Autrement dit, je m’étonne d’être encore en un seul morceau quand je me réveille.
Après, je peux me tromper. Check-up : quatre doigts là, trois ici, un pied là, et un deuxième. Deux yeux opérationnels, deux oreilles, un museau, une saloperie de bosse flambant neuve, et je ne repère aucune cicatrice. Les enfoirés ne se sont même pas amusés à m’enlever un but de viande pas trop important dans le bide ou quelque chose comme ça. J’aurais préféré, évidemment, parce que je ne sais au moins pour quelle raison ils m’ont gardé entier : parce que c’est plus drôle. Plus drôle pour eux.

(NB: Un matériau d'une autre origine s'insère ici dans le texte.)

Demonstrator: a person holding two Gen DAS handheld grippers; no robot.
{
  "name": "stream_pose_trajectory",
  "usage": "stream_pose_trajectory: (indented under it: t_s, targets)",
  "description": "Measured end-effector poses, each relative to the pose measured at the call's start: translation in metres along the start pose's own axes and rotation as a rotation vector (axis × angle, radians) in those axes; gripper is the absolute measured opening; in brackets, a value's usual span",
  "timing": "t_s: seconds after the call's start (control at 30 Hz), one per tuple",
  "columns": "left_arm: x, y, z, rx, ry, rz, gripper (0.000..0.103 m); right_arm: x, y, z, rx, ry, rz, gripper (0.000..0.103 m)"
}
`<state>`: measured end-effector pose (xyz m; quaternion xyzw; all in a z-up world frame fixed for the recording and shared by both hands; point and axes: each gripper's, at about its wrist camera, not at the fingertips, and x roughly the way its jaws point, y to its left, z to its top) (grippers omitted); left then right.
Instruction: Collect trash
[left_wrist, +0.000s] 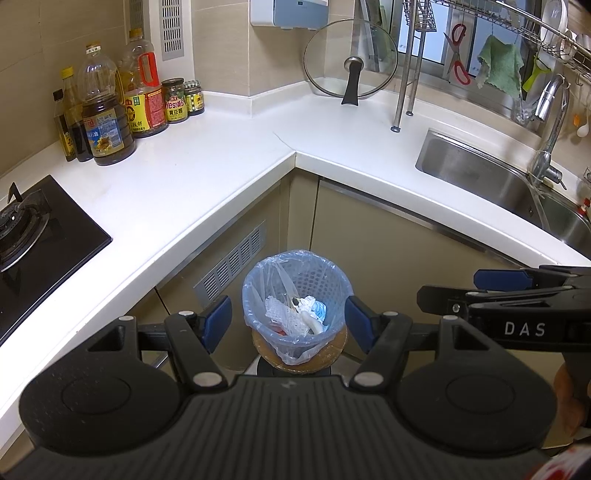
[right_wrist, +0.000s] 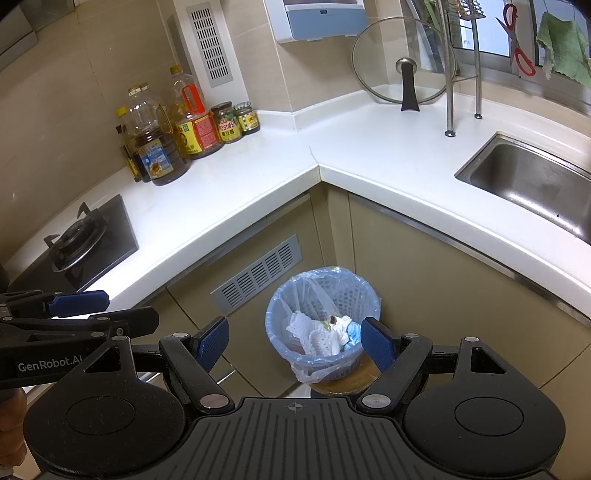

Je ne repère aucun sapin aux alentours — et puis je réalise avec horreur que je suis sur le foutu îlot central du Lac. Tout seul sur le caillou de merde, et quant à savoir comment je suis arrivé là, en voilà une question exaltante. Salopards de Blizzi de mes deux.
Enfin, ce n’est pas non plus un mystère absolu. Je suis tout juste sur la rive, et un tas de bois flotte juste à côté de moi. Ils ont simplement trouvé un moyen de pousser ce truc à travers le Lac sans risquer leur propre peau ; je suppose que le bout de peau, là, sert à ça.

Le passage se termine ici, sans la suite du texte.